[Records from a data source]
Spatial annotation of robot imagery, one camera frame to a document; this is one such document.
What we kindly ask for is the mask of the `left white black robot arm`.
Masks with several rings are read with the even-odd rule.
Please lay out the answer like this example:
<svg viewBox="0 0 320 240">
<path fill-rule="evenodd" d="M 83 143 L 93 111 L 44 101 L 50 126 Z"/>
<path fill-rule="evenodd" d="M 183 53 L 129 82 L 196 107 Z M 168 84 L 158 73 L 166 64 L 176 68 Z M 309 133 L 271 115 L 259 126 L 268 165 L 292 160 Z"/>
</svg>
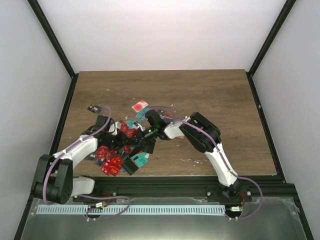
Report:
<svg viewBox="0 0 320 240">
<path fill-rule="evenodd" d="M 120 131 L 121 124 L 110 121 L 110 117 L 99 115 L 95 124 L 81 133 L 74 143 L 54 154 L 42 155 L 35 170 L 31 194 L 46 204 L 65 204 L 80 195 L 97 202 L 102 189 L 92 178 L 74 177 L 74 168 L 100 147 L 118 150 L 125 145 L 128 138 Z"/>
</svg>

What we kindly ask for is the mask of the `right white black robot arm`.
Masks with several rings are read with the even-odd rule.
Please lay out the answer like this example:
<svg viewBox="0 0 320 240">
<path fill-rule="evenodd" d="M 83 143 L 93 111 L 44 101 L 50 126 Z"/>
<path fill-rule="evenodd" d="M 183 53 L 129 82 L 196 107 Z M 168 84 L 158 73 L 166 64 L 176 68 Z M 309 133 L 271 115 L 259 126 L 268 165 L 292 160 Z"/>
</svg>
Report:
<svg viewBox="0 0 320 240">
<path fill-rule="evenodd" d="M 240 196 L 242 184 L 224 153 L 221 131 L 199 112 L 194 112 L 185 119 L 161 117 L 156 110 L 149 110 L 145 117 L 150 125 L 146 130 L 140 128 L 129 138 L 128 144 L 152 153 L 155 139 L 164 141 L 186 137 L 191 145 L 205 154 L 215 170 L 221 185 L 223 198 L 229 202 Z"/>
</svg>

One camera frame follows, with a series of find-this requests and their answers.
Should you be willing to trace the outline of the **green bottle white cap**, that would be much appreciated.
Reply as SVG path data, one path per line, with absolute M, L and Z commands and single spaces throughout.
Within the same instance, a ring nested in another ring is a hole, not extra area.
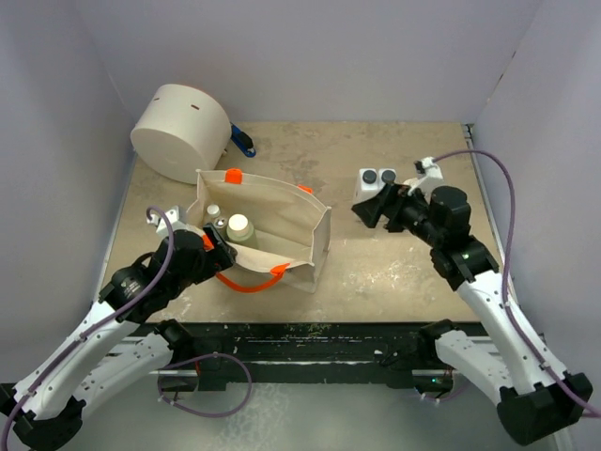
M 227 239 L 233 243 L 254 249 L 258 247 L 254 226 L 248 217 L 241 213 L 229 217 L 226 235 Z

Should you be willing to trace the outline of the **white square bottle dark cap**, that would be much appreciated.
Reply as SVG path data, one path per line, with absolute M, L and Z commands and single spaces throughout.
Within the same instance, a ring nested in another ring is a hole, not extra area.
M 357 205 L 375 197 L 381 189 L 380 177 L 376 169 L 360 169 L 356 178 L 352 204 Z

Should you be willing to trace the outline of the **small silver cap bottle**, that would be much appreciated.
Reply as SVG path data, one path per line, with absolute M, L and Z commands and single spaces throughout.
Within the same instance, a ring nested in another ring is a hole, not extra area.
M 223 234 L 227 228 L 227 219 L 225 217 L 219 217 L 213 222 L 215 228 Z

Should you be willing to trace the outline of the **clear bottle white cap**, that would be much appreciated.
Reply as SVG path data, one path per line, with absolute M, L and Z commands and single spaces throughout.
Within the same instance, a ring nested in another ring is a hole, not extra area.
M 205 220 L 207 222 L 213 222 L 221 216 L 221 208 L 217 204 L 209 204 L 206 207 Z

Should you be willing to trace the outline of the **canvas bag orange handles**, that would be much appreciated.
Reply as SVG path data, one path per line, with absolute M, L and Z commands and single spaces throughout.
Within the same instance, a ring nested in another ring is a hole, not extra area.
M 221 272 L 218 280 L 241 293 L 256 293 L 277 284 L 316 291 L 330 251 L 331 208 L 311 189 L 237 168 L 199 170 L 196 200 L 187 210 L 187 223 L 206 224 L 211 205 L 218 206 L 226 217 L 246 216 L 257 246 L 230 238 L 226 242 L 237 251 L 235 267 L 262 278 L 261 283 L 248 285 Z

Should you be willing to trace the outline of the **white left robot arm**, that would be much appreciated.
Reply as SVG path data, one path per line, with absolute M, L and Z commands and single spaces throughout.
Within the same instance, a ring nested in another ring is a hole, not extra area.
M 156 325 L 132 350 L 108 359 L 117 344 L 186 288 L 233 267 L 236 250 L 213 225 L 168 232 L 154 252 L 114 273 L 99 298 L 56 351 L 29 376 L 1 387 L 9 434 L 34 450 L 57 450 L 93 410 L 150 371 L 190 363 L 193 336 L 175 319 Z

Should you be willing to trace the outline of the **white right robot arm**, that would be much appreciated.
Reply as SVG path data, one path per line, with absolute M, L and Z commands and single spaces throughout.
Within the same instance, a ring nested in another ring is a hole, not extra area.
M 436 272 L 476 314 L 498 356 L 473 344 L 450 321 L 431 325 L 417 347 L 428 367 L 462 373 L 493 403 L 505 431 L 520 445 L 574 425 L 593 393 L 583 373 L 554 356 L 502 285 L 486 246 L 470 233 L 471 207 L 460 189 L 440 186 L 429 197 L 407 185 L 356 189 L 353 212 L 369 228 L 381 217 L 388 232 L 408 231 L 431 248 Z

:: Instructions for the task ::
Each entry should come back exactly as written, with its pictures omitted.

:: Reply to the task ::
Spatial annotation of robot imagery, one camera frame to a document; this is one such document.
What we kindly ask for is the mask of the `left white black robot arm`.
Masks with several rings are read with the even-odd rule.
Please lay out the answer like this example:
<svg viewBox="0 0 320 240">
<path fill-rule="evenodd" d="M 83 143 L 93 111 L 44 101 L 50 126 Z"/>
<path fill-rule="evenodd" d="M 183 53 L 129 82 L 196 107 Z M 168 84 L 158 73 L 166 64 L 176 68 Z M 309 133 L 271 115 L 259 126 L 268 165 L 292 160 Z"/>
</svg>
Report:
<svg viewBox="0 0 320 240">
<path fill-rule="evenodd" d="M 120 131 L 121 124 L 110 121 L 110 117 L 99 115 L 95 124 L 81 133 L 74 143 L 54 154 L 42 155 L 35 170 L 31 194 L 46 204 L 65 204 L 80 195 L 97 202 L 102 189 L 92 178 L 74 177 L 74 168 L 100 147 L 118 150 L 125 145 L 128 138 Z"/>
</svg>

What we kindly ask for is the mask of the `right white black robot arm`.
Masks with several rings are read with the even-odd rule.
Please lay out the answer like this example:
<svg viewBox="0 0 320 240">
<path fill-rule="evenodd" d="M 83 143 L 93 111 L 44 101 L 50 126 Z"/>
<path fill-rule="evenodd" d="M 183 53 L 129 82 L 196 107 Z M 168 84 L 158 73 L 166 64 L 176 68 Z M 309 133 L 271 115 L 259 126 L 268 165 L 292 160 Z"/>
</svg>
Report:
<svg viewBox="0 0 320 240">
<path fill-rule="evenodd" d="M 240 196 L 242 184 L 224 153 L 221 131 L 199 112 L 194 112 L 185 119 L 161 117 L 156 110 L 149 110 L 145 117 L 150 125 L 146 130 L 140 128 L 129 138 L 128 144 L 152 153 L 155 139 L 164 141 L 186 137 L 191 145 L 205 154 L 215 170 L 221 185 L 223 198 L 229 202 Z"/>
</svg>

One camera frame follows, with a series of find-this requests and their answers.
Should you be willing to trace the outline of the **green bottle white cap**, that would be much appreciated.
Reply as SVG path data, one path per line, with absolute M, L and Z commands and single spaces throughout.
Within the same instance, a ring nested in another ring is a hole, not extra area.
M 227 239 L 233 243 L 254 249 L 258 247 L 254 226 L 248 217 L 241 213 L 229 217 L 226 235 Z

Should you be willing to trace the outline of the **white square bottle dark cap**, that would be much appreciated.
Reply as SVG path data, one path per line, with absolute M, L and Z commands and single spaces throughout.
Within the same instance, a ring nested in another ring is a hole, not extra area.
M 357 205 L 375 197 L 381 189 L 380 177 L 376 169 L 360 169 L 356 178 L 352 204 Z

Should you be willing to trace the outline of the **small silver cap bottle**, that would be much appreciated.
Reply as SVG path data, one path per line, with absolute M, L and Z commands and single spaces throughout.
Within the same instance, a ring nested in another ring is a hole, not extra area.
M 223 234 L 227 228 L 227 219 L 225 217 L 219 217 L 213 222 L 215 228 Z

Should you be willing to trace the outline of the **clear bottle white cap**, that would be much appreciated.
Reply as SVG path data, one path per line, with absolute M, L and Z commands and single spaces throughout.
Within the same instance, a ring nested in another ring is a hole, not extra area.
M 205 220 L 207 222 L 213 222 L 221 216 L 221 208 L 217 204 L 209 204 L 206 207 Z

Should you be willing to trace the outline of the **canvas bag orange handles**, that would be much appreciated.
Reply as SVG path data, one path per line, with absolute M, L and Z commands and single spaces throughout.
Within the same instance, a ring nested in another ring is a hole, not extra area.
M 221 272 L 218 280 L 241 293 L 256 293 L 277 284 L 316 291 L 330 251 L 331 208 L 311 189 L 237 168 L 199 170 L 196 200 L 187 210 L 187 223 L 206 224 L 211 205 L 218 206 L 226 217 L 246 216 L 257 246 L 230 238 L 226 242 L 237 251 L 235 267 L 262 278 L 261 283 L 248 285 Z

Should you be willing to trace the outline of the **white left robot arm**, that would be much appreciated.
Reply as SVG path data, one path per line, with absolute M, L and Z commands and single spaces throughout.
Within the same instance, a ring nested in another ring is a hole, not extra area.
M 156 325 L 132 350 L 108 359 L 117 344 L 186 288 L 233 267 L 236 250 L 213 225 L 168 232 L 154 252 L 114 273 L 99 298 L 56 351 L 29 376 L 1 387 L 9 434 L 34 450 L 57 450 L 93 410 L 150 371 L 190 363 L 193 336 L 175 319 Z

Should you be willing to trace the outline of the **white right robot arm**, that would be much appreciated.
Reply as SVG path data, one path per line, with absolute M, L and Z commands and single spaces throughout.
Within the same instance, a ring nested in another ring is a hole, not extra area.
M 436 272 L 476 314 L 498 356 L 473 344 L 450 321 L 431 325 L 417 347 L 428 367 L 462 373 L 493 403 L 505 431 L 520 445 L 574 425 L 593 393 L 583 373 L 554 356 L 502 285 L 486 246 L 470 233 L 471 207 L 460 189 L 440 186 L 429 197 L 407 185 L 356 189 L 353 212 L 369 228 L 381 217 L 388 232 L 408 231 L 431 248 Z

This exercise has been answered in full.